Exercise requirements
Consider the listing below. Extract exactly the lines from the line containing "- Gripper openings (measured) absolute" to the line containing "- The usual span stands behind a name", both included.

Top of Dataset extract

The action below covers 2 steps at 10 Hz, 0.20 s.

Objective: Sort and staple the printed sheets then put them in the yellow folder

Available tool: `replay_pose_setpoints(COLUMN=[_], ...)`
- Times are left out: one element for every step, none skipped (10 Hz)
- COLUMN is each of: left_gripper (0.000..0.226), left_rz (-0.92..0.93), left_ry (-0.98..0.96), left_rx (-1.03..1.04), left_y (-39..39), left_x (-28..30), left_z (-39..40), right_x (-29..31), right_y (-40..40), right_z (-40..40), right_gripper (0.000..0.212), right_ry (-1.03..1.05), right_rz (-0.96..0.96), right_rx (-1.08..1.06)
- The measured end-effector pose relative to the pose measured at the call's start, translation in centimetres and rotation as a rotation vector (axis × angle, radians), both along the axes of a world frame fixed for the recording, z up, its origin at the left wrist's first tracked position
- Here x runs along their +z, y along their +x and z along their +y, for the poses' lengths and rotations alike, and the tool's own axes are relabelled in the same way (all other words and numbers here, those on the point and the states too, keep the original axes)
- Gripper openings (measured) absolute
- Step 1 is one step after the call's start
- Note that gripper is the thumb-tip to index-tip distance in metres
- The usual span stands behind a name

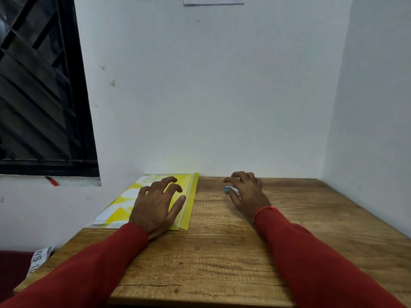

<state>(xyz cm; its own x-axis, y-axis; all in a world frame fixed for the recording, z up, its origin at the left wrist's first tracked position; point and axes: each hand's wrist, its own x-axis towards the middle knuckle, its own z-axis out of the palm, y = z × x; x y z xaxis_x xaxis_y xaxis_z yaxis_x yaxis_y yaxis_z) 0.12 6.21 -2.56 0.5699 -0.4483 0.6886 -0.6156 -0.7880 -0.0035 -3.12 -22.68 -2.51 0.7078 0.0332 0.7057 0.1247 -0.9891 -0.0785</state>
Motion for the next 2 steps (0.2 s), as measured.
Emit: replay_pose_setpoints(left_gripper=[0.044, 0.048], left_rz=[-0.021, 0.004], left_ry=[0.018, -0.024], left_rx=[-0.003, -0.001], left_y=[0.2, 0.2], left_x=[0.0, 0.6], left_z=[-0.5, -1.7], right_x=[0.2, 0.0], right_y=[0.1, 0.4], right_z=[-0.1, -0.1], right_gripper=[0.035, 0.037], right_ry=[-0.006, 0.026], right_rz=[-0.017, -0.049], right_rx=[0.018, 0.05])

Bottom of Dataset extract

Answer space
- Gripper openings (measured) absolute
- Step 1 is one step after the call's start
- Note that gripper is the thumb-tip to index-tip distance in metres
- The usual span stands behind a name

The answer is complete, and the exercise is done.